# White Point Beach Resort reopening tomorrow!



## Bib (Nov 6, 2012)

After a devestating fire destroyed the main lodge one year ago, White Point Beach Resort is back and better than ever and ready to start accepting guests beginning tomorrow. The rebuild began back in April and here we are with an unbelievable new lodge 6 days before the anniversary of the fire. Can't wait to get down and check it out. Here's a link to the resort, there's a great picture of the lodge on the homepage.  Www.whitepoint.com


----------



## sfwilshire (Nov 7, 2012)

This was one of our favorite exchanges.
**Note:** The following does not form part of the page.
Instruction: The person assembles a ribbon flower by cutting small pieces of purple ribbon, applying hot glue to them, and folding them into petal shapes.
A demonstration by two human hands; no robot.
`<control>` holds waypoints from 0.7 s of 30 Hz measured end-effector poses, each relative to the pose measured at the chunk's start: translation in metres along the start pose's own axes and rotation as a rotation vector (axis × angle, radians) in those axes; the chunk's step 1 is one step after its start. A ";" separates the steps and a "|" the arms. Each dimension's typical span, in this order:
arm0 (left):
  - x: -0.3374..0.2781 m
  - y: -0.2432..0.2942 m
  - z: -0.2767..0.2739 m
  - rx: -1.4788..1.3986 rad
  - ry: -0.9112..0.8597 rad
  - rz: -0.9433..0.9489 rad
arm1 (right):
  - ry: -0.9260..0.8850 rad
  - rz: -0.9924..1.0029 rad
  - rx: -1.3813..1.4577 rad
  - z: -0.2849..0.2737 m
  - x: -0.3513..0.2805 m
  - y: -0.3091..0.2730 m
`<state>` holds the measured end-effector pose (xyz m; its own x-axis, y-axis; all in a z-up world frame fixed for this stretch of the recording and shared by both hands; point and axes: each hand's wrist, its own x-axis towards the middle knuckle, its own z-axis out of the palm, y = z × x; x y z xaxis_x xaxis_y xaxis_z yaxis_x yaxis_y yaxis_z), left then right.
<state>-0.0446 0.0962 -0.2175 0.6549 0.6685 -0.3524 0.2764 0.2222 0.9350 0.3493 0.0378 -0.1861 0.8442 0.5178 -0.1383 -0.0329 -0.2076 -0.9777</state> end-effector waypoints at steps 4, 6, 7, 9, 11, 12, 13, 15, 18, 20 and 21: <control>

I look forward to going back someday.

Sheila


----------



## Egret1986 (Sep 18, 2015)

*Very excited to have found an exchange for next July at White Point*

I'm hearing and reading nothing but great things about this place.  :whoopie:


----------



## sfwilshire (Sep 21, 2015)

Egret1986 said:


> I'm hearing and reading nothing but great things about this place.  :whoopie:



What are your dates? Just wondering if my OGS missed it.

Thanks.


----------



## Egret1986 (Sep 21, 2015)

*RCI Points for July 16-23.  I checked Weeks before I committed.*



sfwilshire said:


> What are your dates? Just wondering if my OGS missed it.
> 
> Thanks.



Only in Points.   I guess it was at exactly the 10-month mark.  I wasn't really looking for it, but it found me.  I'm thrilled.

I believe I've only put in one OGS during my 30+ years with RCI.  I let what I find online determine our future trips.


----------